Yeah we've seen that git module. We use something similar to that.

I was also thinking inadvertent log capture as well. Capturing creds in an ELK
stack is just as bad. And I'm guessing this FB issue is some variation of
complete logging snarfing creds.

I'm just trying to think of coherent ways we can scan, detect, and act on
creds that work across a backend. Seems to be a rather large hole.

------
mmcclellan
Facebook's press release [https://newsroom.fb.com/news/2019/03/keeping-
passwords-secur...](https://newsroom.fb.com/news/2019/03/keeping-passwords-
secure/) on the matter is pretty nonchalant:

>Keeping Passwords Secure >As part of a routine security review in January, we
found that >some user passwords were being stored in a readable format >within
our internal data storage systems.

Nothing to see here folks.

------
Zenst
Sadly many companies did in their early days from that period (even when it
was known to be bad). Blackberry had plaintext passwords stored in a postgres
dB up until 2.0 of BES (circa 2007). More so as no constraints (yes many many
people had a password of "pass","god" and the like).

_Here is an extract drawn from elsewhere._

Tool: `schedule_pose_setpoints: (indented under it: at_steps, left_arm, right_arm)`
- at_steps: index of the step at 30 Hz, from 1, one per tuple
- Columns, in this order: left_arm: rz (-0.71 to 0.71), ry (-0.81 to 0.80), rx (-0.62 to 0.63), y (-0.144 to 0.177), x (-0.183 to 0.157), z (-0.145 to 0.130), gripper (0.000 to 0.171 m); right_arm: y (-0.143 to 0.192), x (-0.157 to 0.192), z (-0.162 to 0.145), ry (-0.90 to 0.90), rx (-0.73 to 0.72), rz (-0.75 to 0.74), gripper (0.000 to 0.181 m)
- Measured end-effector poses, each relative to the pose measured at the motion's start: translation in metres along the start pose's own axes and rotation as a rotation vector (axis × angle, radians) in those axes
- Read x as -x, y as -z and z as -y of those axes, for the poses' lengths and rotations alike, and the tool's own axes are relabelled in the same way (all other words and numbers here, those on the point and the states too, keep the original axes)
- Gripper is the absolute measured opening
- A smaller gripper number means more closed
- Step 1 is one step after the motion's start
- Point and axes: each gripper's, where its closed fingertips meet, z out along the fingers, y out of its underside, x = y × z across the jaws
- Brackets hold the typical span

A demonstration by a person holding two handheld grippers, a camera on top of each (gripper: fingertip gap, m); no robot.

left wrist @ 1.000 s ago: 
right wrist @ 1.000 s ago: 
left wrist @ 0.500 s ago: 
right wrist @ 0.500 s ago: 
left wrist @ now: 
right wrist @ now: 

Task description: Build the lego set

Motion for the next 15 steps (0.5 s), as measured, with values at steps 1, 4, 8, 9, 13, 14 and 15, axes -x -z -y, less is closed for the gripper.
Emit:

So let us not forget legacy systems we have all encountered or read nostalgic
stories about how old XYZ kit is still in use today.

Or to put it another way - the amount of work that went into Y2k, just to fix
a date field, fixing a plaintext password is more work and we have had no
password2k like event and any event is local with some company falling foul
and by that - getting hacked and data shared publicly.

So even today, you can guarantee that their are still systems out there using
plaintext password storage. Some will be legacy hangover reasons, but not all.

But it sure does make you think, how many legacy systems are still in use
today and by legacy, they don't even have to be that old in some fields or
work. Sure does make you wonder about satellite security given the age of some
of those still operational and in orbit.

------
thefifthsetpin
Why is it normal to not hash passwords in the browser before sending them over
the wire? Seems like it's opening the door to issues such as this one, or even
more serious ones like when cloudflare leaked web server memory into other
sites.

I understand that you'd still need another hashing layer before inserting it
into the db, but wouldn't some hashing client-side be useful?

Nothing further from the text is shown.